Just an update on the original post. The machine made its first controlled cuts! The only things swapped were the oem mainboards for Mesa 5i25, 7i77 & 7i84. Only things added were a few pullup resistors and quiteva few relays!
WORKING
- X.Y, and Z axes home and move within 0.0002"
- zbrake off when estop is out
- spindle runs at variable speed
- flood coolant
- renishaw touch probe in (need to make a bracket for the tool height setter)
- ATC: actuators, endstops, dc motor, atc encoder, spindle hall detector
- electro doorlock signals closed and locked
- light comes on
- sso & fro pots input read (resds voltage in)

To-Do List
- setup classic ladder for the ATC
- figure out how to use the probe interface
- set scales on sso snd fro for pot adjustments
- interface physical on/off button
- setup mpg and increment dials
- machine new atc collet holders to work with Darkon collets
- setup 4th axis

The thing that made it all start to click was rearranging a copy of the hal file into components, parameters, and signals/pins.

wrightsh wrote:

So on my ProLight (which I think is pretty much the same machine) there's a board that takes the encoders as an input and runs through several logic chips to produce a tachometer output. At one point I tried tracing out all of these components and found datasheets for them and got a schematic but if I remember correctly I would have needed a few more supply voltages then just +5 and +24. I think each of the LED's below and to the left of this tachometer board correspond to each of these supply voltages which are fed from the box that houses the computer. I ended up just getting rid of that board and running the servos in torque mode and have been happy with it. I can look up the tuning values that I used if you want.

-Shawn

The encoder in the motors is a Tamagawa "Singlesyn" or "Smartsyn" resolver that can't be used without the dedicated ASIC (also made by Tamagawa). It's a funny magnetic component with an "exciter" winding (Z) and 2 outputs A & B. The ASIC drives the resolver Z winding with a high frequency waveform and also does lots of processing on the resulting output signals. Several outputs are available including the simple pulse output that is used here. For permanent magnet motors where rotor position information is critical etc, it provides a 10 / 12 bit absolute position signal and that's normally why people install them. Seems a bit of overkill just to generate a speed / direction signal but it's a very good quality solution.

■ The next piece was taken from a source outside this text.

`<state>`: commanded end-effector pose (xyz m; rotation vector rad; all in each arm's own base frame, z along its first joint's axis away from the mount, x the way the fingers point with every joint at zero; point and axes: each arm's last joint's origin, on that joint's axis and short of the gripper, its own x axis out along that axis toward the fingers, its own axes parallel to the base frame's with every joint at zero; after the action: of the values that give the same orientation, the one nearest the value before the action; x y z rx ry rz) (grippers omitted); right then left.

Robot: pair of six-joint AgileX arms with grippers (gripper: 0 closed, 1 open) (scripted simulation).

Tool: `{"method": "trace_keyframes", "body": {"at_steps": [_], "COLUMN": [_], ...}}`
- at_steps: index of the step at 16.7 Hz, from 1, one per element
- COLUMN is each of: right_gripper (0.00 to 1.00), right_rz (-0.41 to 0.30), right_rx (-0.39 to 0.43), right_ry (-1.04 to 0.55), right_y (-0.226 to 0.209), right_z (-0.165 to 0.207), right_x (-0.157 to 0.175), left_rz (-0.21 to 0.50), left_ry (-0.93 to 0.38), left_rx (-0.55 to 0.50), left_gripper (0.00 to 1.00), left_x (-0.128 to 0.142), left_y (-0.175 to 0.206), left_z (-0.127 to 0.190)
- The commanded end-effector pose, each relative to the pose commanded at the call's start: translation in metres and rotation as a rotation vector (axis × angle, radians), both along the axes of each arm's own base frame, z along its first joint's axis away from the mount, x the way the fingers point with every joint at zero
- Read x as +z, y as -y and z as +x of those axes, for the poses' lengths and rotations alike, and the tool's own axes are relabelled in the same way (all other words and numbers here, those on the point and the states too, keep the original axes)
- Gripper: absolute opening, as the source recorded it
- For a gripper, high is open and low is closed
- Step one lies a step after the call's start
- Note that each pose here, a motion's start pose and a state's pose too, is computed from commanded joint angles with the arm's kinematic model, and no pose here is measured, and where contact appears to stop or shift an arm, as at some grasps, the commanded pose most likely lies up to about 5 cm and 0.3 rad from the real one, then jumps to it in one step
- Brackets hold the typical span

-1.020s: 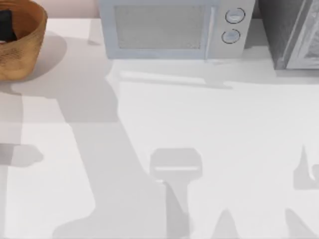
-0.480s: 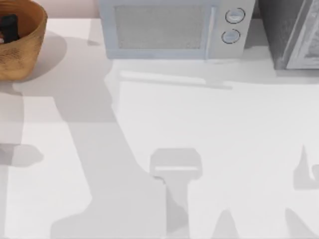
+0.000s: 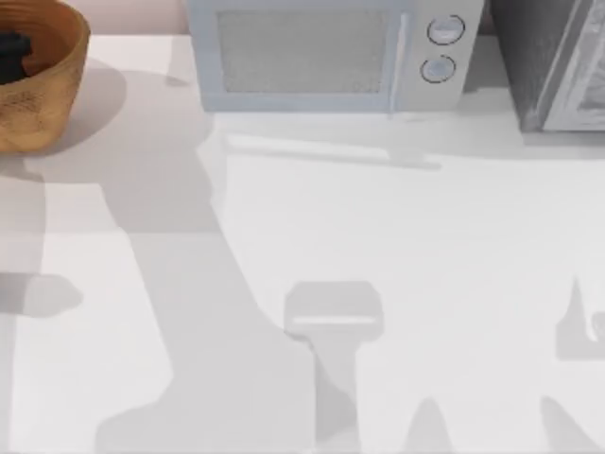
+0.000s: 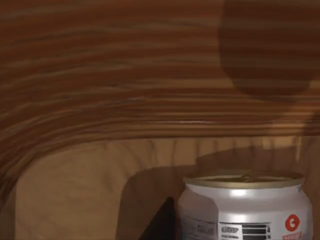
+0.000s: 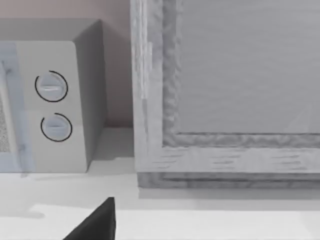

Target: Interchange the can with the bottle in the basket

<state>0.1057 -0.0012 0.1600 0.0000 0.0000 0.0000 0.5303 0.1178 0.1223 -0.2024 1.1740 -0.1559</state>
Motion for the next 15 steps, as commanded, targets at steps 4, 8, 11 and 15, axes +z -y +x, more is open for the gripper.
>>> {"method": "trace_keyframes", "body": {"at_steps": [4,8,11,15], "right_gripper": [1.00,1.00,1.00,1.00], "right_rz": [0.000,0.000,0.000,0.000], "right_rx": [0.000,0.000,0.000,0.000], "right_ry": [0.000,0.000,0.000,0.000], "right_y": [0.000,0.000,0.000,0.000], "right_z": [0.000,0.000,0.000,0.000], "right_x": [0.000,0.000,0.000,0.000], "left_rz": [0.000,0.000,0.000,0.003], "left_ry": [0.000,0.000,0.000,0.042], "left_rx": [0.000,0.000,0.000,-0.009], "left_gripper": [0.17,0.00,0.00,0.00], "left_x": [0.000,0.000,0.000,0.021], "left_y": [0.000,0.000,0.000,0.005], "left_z": [0.000,0.000,0.000,0.001]}}
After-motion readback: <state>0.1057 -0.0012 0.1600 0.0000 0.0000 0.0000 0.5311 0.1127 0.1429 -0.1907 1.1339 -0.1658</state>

Basically, if you want to use this original (absolute position) encoder you will need to retain the interface board with its ASIC (AU6802). If you want a simpler solution, you may be better off removing the encoder and associated interface board and replacing them with a much simpler and conventional (speed) encoder.

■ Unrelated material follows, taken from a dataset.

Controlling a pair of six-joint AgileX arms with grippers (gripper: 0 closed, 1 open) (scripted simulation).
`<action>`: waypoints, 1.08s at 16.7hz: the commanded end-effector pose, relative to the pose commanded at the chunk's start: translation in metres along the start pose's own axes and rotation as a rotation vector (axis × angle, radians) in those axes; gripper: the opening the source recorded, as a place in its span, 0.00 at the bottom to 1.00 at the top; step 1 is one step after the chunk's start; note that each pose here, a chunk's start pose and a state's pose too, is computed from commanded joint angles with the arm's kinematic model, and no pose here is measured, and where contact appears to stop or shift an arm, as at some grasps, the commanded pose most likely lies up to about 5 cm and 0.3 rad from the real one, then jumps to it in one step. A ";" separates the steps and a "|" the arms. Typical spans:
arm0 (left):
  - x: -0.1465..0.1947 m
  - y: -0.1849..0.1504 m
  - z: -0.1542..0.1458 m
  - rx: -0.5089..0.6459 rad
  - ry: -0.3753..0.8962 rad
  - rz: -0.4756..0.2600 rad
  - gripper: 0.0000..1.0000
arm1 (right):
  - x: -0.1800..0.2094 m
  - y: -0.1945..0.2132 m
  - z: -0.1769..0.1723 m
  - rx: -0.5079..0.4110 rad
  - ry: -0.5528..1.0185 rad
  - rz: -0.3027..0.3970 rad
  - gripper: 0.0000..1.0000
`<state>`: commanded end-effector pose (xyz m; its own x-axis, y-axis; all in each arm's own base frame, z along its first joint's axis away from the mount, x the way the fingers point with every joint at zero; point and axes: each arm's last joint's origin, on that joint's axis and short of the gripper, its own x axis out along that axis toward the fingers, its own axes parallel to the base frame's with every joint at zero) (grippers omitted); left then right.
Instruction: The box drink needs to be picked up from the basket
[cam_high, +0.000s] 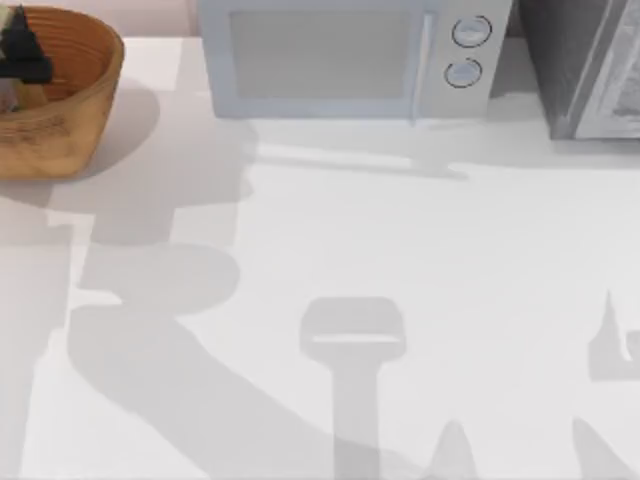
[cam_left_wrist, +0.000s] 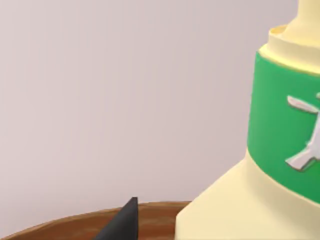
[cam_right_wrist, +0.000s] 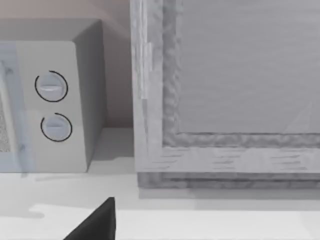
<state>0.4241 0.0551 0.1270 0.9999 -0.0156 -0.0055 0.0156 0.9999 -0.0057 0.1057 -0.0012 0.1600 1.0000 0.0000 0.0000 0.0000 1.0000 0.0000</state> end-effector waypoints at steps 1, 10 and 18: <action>0.000 0.000 0.000 0.000 0.000 0.000 0.62 | 0.000 0.000 0.000 0.000 0.000 0.000 1.00; 0.000 0.000 0.000 0.000 0.000 0.000 0.00 | 0.000 0.000 0.000 0.000 0.000 0.000 1.00; -0.001 0.003 0.009 0.007 -0.020 0.006 0.00 | 0.000 0.000 0.000 0.000 0.000 0.000 1.00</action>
<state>0.4229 0.0577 0.1356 0.9999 -0.0093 0.0141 0.0093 1.0000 0.0009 0.1057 -0.0012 0.1600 1.0000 0.0000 0.0000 0.0000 1.0000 0.0000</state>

Before I tear into the Z axis, does anyone know how to adjust the Z axis on a Benchman? My unit is so loose that when the brake is deactivated the head just travels down on its own. This is a problem because the servo spikes on a downward move at about .006" error for a very short time before it corrects. I'm thinking I need to either counterbalance the Z axis or tighten the gibs to reduce the amount of "shock" from gravity. Any input would be appreciate.